Личность пролетария, утверждал Герасимов, должна расшириться, вобрать в себя весь русский народ, прежде всего крестьян, которых спасти можно, только если все пастухи возьмут «железную плеть», земледельцев разбудит «медный» петух, электрические лампочки осветят темень крестьянских хижин и произойдет «эликтрификация души» крестьянина [Герасимов 1920b: 4; Герасимов 1922b: 3–5].
Среди разнообразия символических, эстетических, эмоциональных и психологических коннотаций, связанных с фабрикой и машиной, редко встречаются упоминания о практическом использовании современных технологий. Одним из немногих исключений является рассказ Михаила Волкова «Летропикация» (так крестьянин произносит слово «электрификация»), в котором выражается надежда на то, что ленинский модернизационный план «электрификации всей страны» поможет преодолеть отсталость и невежество деревни, для чего используется расхожий образ: электричество приносит в деревню свет [Волков 1921: 22–28; Герасимов 1921а: 6; Герасимов 1922b].
Свет и тени
После Октября 1917 года от писателей-рабочих следовало бы ожидать поэтизации города, фабрики и машины, хоть и с уклоном, судя по уровню пафоса в их произведениях, в сторону эмоционального, а не рационального восприятия современности вопреки политическим предписаниям. Однако отклонение от политической линии заходит еще дальше. Склонность к идеализации и приукрашиванию городского ландшафта, вкупе с тенденцией устремляться фантазией в будущее, когда рабочие писали о современном индустриальном городе, подразумевают, что рабочие испытывали сомнения, видя реальную, повседневную современность. И действительно, более пристальное и взвешенное исследование ряда их произведений (я был избирателен в силу описанных выше причин) обнаруживает токи тревоги и сомнения, которые неизменно пронизывали и подрывали любой продиктованный идеологией энтузиазм, заставлявший этих писателей рассматривать город, фабрику и завод как эстетическую, социальную и психологическую колыбель будущего. Несомненно, все большее число рабочих писателей, особенно тех, кто провозглашал свою идеологическую принадлежность к пролетариям, с возрастающей активностью принимали современный урбанизированный и индустриальный мир и даже начинали ценить (вполне в духе модернизма) нестабильность, потрясения и противоречия современной жизни, усматривая в их водовороте разворачивание новой жизни.

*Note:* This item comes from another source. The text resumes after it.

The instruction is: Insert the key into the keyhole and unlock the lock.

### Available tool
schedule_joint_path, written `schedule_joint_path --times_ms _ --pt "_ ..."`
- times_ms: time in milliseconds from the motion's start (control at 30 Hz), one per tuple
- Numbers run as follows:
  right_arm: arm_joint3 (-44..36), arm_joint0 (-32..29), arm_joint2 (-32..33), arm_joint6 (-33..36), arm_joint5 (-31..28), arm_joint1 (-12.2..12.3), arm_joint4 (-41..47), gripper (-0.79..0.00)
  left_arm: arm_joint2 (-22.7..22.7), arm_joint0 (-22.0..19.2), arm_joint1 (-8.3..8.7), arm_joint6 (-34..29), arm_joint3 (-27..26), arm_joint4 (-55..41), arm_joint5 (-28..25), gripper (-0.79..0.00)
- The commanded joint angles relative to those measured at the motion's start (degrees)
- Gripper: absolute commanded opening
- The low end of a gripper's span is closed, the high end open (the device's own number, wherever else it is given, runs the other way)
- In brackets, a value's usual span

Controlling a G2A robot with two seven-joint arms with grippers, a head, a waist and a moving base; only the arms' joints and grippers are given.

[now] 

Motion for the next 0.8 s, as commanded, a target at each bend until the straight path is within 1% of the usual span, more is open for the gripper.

Но им, подобно многим другим модернистам и марксистам, которые в России и не только метались между «радужным оптимизмом и мрачным отчаянием» [Берман 2020], оказалось трудно поддерживать в себе неизменную веру в преимущества модерности. Все чаще они признавались, что и в потоке настоящего чувствуют себя неуверенно и пути в будущее не видят.
Рабочих-писателей предостерегали от двойственного отношения к современности. Влиятельные критики – коммунисты неоднократно напоминали им, что быть пролетарием не только по социальному происхождению, но и по образу мыслей – это значит в восприятии таких важнейших ценностей марксизма, как город, фабрика и машина, не допускать никакого «раздвоения»: пролетарий «не может и не должен знать раздвоения» [Родов 1920: 23][346]
. Тем не менее идеологи-марксисты с различной степенью обеспокоенности обнаруживали у рабочих писателей признаки подобного «раздвоения», особенно в сочинениях на столь животрепещущие темы, как город и фабрика [Воронский 1924: 136; П. И. М. 1925: 77]. Установка на то, что рабочие писатели, как передовые представители культуры нового правящего класса, должны непременно и однозначно восхищаться урбанистическими ландшафтами модерности, отражала не только политические усилия придать культурным проявлениям максимально приемлемую форму, но и огрубленную версию марксизма, которая, похоже, отвергала и даже отрицала собственно марксистское, парадоксальное видение модерности как сочетания жестокости, угнетения, упадка, мучительной дисгармонии с энергией, производительной силой, освобождающей динамикой. Однако идеологическое упрощенчество было свойственно не всем представителям власти. В конце 1920-х годов и позже некоторые видные интеллектуальные лидеры Советской России, в частности A. Луначарский и Н. Бухарин, продолжали сомневаться, оправдана ли с этической и человеческой точки зрения та цена, которую приходится платить за построение современного индустриального общества.